#### EXERCISE DETAILS:
Locate, in the data below, the line that contains "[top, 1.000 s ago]" and the line that contains "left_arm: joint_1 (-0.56"; reproduce exactly those two lines and every line between them, nothing more.

* * * * *

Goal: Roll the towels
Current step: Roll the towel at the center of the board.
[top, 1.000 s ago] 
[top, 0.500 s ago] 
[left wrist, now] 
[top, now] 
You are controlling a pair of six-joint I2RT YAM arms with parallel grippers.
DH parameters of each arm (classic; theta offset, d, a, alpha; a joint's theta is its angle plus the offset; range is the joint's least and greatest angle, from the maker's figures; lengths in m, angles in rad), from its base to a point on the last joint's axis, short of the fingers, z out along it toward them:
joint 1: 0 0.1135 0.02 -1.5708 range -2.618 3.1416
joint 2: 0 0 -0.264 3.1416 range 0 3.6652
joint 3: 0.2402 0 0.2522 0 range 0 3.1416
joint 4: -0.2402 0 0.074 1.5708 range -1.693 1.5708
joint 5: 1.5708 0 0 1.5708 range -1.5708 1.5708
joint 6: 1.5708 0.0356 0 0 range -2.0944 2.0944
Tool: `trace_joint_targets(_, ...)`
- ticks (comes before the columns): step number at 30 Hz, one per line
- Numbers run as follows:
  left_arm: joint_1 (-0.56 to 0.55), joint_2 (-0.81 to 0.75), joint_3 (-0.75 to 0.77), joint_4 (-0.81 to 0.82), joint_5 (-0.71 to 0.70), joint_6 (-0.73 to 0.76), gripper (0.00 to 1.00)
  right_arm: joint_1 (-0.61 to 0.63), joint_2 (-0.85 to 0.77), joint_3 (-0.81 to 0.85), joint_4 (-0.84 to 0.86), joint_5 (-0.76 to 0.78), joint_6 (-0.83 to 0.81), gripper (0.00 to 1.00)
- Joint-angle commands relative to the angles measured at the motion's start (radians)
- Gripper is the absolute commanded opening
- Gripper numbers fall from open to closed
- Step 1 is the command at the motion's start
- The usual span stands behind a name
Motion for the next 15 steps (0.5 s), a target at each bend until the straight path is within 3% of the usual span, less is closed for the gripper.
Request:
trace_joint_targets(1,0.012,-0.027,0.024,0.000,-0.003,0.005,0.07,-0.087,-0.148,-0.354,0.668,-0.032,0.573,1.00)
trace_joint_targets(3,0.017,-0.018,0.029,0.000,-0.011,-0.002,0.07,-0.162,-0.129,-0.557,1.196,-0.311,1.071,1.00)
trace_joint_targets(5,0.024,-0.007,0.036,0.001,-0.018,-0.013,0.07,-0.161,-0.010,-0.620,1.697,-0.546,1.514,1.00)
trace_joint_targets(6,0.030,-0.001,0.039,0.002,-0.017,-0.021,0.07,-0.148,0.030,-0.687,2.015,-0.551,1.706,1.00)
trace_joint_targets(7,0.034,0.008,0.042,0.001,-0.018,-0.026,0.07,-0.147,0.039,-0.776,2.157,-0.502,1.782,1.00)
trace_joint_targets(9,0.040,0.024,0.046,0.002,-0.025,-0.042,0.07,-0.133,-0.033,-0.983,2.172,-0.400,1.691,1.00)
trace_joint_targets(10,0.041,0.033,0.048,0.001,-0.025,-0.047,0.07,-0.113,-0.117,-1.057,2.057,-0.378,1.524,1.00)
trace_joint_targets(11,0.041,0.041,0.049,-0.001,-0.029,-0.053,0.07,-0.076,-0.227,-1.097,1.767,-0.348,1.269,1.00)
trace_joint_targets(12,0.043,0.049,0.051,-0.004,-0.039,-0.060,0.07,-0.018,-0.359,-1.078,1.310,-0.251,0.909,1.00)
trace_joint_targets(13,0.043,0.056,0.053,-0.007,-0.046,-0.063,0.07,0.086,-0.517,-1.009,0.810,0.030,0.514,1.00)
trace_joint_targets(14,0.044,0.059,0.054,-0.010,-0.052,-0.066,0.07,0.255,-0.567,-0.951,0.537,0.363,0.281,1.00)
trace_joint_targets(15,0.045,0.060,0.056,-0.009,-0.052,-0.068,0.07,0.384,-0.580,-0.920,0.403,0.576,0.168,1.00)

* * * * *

#### REPLY TO THE EXERCISE:
[top, 1.000 s ago] 
[top, 0.500 s ago] 
[left wrist, now] 
[top, now] 
You are controlling a pair of six-joint I2RT YAM arms with parallel grippers.
DH parameters of each arm (classic; theta offset, d, a, alpha; a joint's theta is its angle plus the offset; range is the joint's least and greatest angle, from the maker's figures; lengths in m, angles in rad), from its base to a point on the last joint's axis, short of the fingers, z out along it toward them:
joint 1: 0 0.1135 0.02 -1.5708 range -2.618 3.1416
joint 2: 0 0 -0.264 3.1416 range 0 3.6652
joint 3: 0.2402 0 0.2522 0 range 0 3.1416
joint 4: -0.2402 0 0.074 1.5708 range -1.693 1.5708
joint 5: 1.5708 0 0 1.5708 range -1.5708 1.5708
joint 6: 1.5708 0.0356 0 0 range -2.0944 2.0944
Tool: `trace_joint_targets(_, ...)`
- ticks (comes before the columns): step number at 30 Hz, one per line
- Numbers run as follows:
  left_arm: joint_1 (-0.56 to 0.55), joint_2 (-0.81 to 0.75), joint_3 (-0.75 to 0.77), joint_4 (-0.81 to 0.82), joint_5 (-0.71 to 0.70), joint_6 (-0.73 to 0.76), gripper (0.00 to 1.00)

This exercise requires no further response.